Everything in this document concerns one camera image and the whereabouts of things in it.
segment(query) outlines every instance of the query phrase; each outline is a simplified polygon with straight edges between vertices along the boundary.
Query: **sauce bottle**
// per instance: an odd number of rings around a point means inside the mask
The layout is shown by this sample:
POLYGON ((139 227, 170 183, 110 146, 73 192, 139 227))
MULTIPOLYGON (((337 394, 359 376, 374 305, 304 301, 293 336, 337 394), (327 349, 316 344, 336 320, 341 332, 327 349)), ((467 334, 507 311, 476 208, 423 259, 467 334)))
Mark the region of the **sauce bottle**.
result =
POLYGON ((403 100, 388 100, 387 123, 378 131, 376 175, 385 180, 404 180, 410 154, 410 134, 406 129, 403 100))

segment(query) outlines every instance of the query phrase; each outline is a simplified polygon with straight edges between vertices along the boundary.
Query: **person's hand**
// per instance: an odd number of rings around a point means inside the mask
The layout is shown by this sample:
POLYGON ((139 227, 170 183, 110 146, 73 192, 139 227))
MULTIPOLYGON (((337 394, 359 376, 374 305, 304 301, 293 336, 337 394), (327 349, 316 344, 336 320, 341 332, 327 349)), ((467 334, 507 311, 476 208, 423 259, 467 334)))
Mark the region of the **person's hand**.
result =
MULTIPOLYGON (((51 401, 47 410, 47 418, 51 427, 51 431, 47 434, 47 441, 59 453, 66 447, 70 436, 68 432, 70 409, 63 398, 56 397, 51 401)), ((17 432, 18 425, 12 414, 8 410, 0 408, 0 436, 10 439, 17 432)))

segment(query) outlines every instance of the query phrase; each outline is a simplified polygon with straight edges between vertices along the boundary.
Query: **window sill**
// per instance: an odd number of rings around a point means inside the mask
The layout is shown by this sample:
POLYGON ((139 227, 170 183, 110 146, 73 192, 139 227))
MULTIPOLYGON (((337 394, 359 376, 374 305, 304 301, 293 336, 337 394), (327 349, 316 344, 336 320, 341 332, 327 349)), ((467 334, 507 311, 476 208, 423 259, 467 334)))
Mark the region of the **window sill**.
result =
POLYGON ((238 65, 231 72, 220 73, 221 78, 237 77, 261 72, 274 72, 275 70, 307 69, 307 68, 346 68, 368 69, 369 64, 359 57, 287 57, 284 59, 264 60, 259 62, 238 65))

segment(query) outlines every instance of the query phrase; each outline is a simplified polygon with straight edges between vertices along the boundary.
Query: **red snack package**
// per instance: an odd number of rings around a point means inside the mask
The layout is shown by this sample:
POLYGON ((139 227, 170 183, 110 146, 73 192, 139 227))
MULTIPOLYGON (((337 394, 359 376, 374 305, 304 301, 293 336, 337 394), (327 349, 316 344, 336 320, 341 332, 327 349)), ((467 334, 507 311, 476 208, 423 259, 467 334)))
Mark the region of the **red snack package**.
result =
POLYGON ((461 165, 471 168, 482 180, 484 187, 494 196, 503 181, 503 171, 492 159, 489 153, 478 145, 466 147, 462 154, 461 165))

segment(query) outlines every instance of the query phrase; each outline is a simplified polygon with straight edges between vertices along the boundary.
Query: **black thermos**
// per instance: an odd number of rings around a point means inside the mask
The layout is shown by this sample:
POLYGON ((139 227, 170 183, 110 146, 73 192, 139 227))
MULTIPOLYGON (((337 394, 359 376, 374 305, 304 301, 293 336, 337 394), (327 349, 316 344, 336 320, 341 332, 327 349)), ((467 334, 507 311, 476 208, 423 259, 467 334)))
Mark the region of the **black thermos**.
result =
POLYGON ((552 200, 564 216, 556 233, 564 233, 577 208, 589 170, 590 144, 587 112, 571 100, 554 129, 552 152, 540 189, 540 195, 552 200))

#### [PROBLEM REQUIREMENTS]
Reproduce each line of the material exactly as given.

#### [RESULT OF THIS TASK]
Everything in this document concerns one camera image and the whereabouts of things in it.
segment(query) outlines every instance of the query phrase; each outline is a simplified polygon with straight edges between vertices along the boundary.
Query: **sauce bottle**
// per instance: an odd number of rings around a point means inside the mask
The layout is shown by this sample:
POLYGON ((139 227, 170 183, 110 146, 73 192, 139 227))
MULTIPOLYGON (((337 394, 359 376, 374 305, 304 301, 293 336, 337 394), (327 349, 316 344, 336 320, 341 332, 327 349)), ((467 334, 507 311, 476 208, 423 259, 467 334)))
Mark the region of the **sauce bottle**.
result =
POLYGON ((403 100, 388 100, 387 123, 378 131, 376 175, 385 180, 404 180, 410 154, 410 134, 406 129, 403 100))

segment(query) outlines every instance of the query phrase; each outline is a simplified polygon with straight edges between vertices along the boundary.
Query: **person's hand**
// per instance: an odd number of rings around a point means inside the mask
The layout is shown by this sample:
POLYGON ((139 227, 170 183, 110 146, 73 192, 139 227))
MULTIPOLYGON (((337 394, 359 376, 374 305, 304 301, 293 336, 337 394), (327 349, 316 344, 336 320, 341 332, 327 349)), ((467 334, 507 311, 476 208, 423 259, 467 334)))
Mark the region of the **person's hand**.
result =
MULTIPOLYGON (((51 401, 47 410, 47 418, 51 427, 51 431, 47 434, 47 441, 59 453, 66 447, 70 436, 68 432, 70 409, 63 398, 56 397, 51 401)), ((17 432, 18 425, 12 414, 8 410, 0 408, 0 436, 10 439, 17 432)))

segment(query) outlines every instance of the query phrase; each outline is a simplified polygon with straight edges between vertices along the boundary.
Query: **window sill**
// per instance: an odd number of rings around a point means inside the mask
The layout is shown by this sample:
POLYGON ((139 227, 170 183, 110 146, 73 192, 139 227))
MULTIPOLYGON (((337 394, 359 376, 374 305, 304 301, 293 336, 337 394), (327 349, 316 344, 336 320, 341 332, 327 349)), ((467 334, 507 311, 476 208, 423 259, 467 334)))
Mark the region of the **window sill**.
result =
POLYGON ((238 65, 231 72, 220 73, 221 78, 237 77, 261 72, 274 72, 275 70, 307 69, 307 68, 346 68, 368 69, 369 64, 359 57, 287 57, 284 59, 264 60, 259 62, 238 65))

segment(query) outlines every instance of the query phrase; each outline is a simplified polygon with straight edges between vertices along the boundary.
Query: **red snack package**
// per instance: an odd number of rings around a point means inside the mask
The layout is shown by this sample:
POLYGON ((139 227, 170 183, 110 146, 73 192, 139 227))
MULTIPOLYGON (((337 394, 359 376, 374 305, 304 301, 293 336, 337 394), (327 349, 316 344, 336 320, 341 332, 327 349)), ((467 334, 507 311, 476 208, 423 259, 467 334)))
Mark the region of the **red snack package**.
result =
POLYGON ((461 165, 471 168, 482 180, 484 187, 494 196, 503 181, 503 171, 492 159, 489 153, 478 145, 466 147, 462 154, 461 165))

segment(query) outlines every instance of the query phrase; each outline is a simplified polygon with straight edges between vertices along the boundary.
Query: **black thermos**
// per instance: an odd number of rings around a point means inside the mask
The layout is shown by this sample:
POLYGON ((139 227, 170 183, 110 146, 73 192, 139 227))
MULTIPOLYGON (((337 394, 359 376, 374 305, 304 301, 293 336, 337 394), (327 349, 316 344, 336 320, 341 332, 327 349)), ((467 334, 507 311, 476 208, 423 259, 467 334)))
Mark the region of the **black thermos**.
result =
POLYGON ((552 200, 564 216, 556 233, 564 233, 577 208, 589 170, 590 144, 587 112, 571 100, 554 129, 552 152, 540 189, 540 195, 552 200))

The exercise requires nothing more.